In one sense, books are like cakes--the recipe may be more enticing than the taste. Magic, time travel, mature love and teenage confusion (strange mix, but Peretti made it work without being too creepy), mad scientists, doves, etc. Decent writing for the most part, but too choppy and disjointed at times.
"Illusion" provides nothing too challenging to ponder. Even the villains were a bit bland. Yes, poor soul Mandy thrown for a loop, and then having to figure life out in a decadent and evil world. (But not too decadent, and she gets lots of help.) Prayer, God and church were inserted like jelly beans every once in awhile, as much for background as breakfast and lunch--they get the characters through the day, even if the morsel is as appetizing as a bit of fast food.

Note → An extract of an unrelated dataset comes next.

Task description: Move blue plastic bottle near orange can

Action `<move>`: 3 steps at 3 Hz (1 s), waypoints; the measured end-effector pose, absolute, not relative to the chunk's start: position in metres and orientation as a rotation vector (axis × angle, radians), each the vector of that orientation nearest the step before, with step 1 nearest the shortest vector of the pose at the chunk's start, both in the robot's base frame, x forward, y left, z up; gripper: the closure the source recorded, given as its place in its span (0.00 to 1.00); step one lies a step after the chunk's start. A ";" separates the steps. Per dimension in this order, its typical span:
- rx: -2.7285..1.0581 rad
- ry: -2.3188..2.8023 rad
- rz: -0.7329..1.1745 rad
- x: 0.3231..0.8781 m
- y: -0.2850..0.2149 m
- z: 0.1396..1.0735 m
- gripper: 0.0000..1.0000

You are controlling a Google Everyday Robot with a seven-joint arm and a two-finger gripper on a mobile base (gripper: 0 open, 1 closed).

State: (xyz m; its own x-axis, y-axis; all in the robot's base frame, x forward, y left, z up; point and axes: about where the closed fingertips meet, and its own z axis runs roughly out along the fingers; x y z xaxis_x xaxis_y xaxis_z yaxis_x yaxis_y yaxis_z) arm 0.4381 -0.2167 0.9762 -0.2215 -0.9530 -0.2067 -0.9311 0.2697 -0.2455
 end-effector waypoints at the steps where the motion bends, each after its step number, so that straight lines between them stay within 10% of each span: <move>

I'd given the novel four stars for the wonderful descriptions of multiple timeline existence alone. However, I can't bring myself to give four stars to a book that I kept wanting to end already. Seriously, it is 150 pages too long. For example, pages and pages of Mandy's magic act. One or two, okay, but they went on and on. I love watching magic, but the true wonder is in the trick on the eyes. Through reading, my imagination has been taken to distant planets, beheld fantasy worlds with mighty wizards, marveled at the words of real magicians such as Houdini, Penn & Teller, and Derren Brown. Those pages and pages of cute coins and spinning hulu loops became boring. The story didn't create a world I enjoyed dwelling in for that long. Dane was depressing, Mandy was interesting--all the other characters are highly forgettable. The time machine concept, I liked.
Still, I know folks who will love this novel, and I'll give my copy. For modern Christian literature, this is one of the better novels I've read.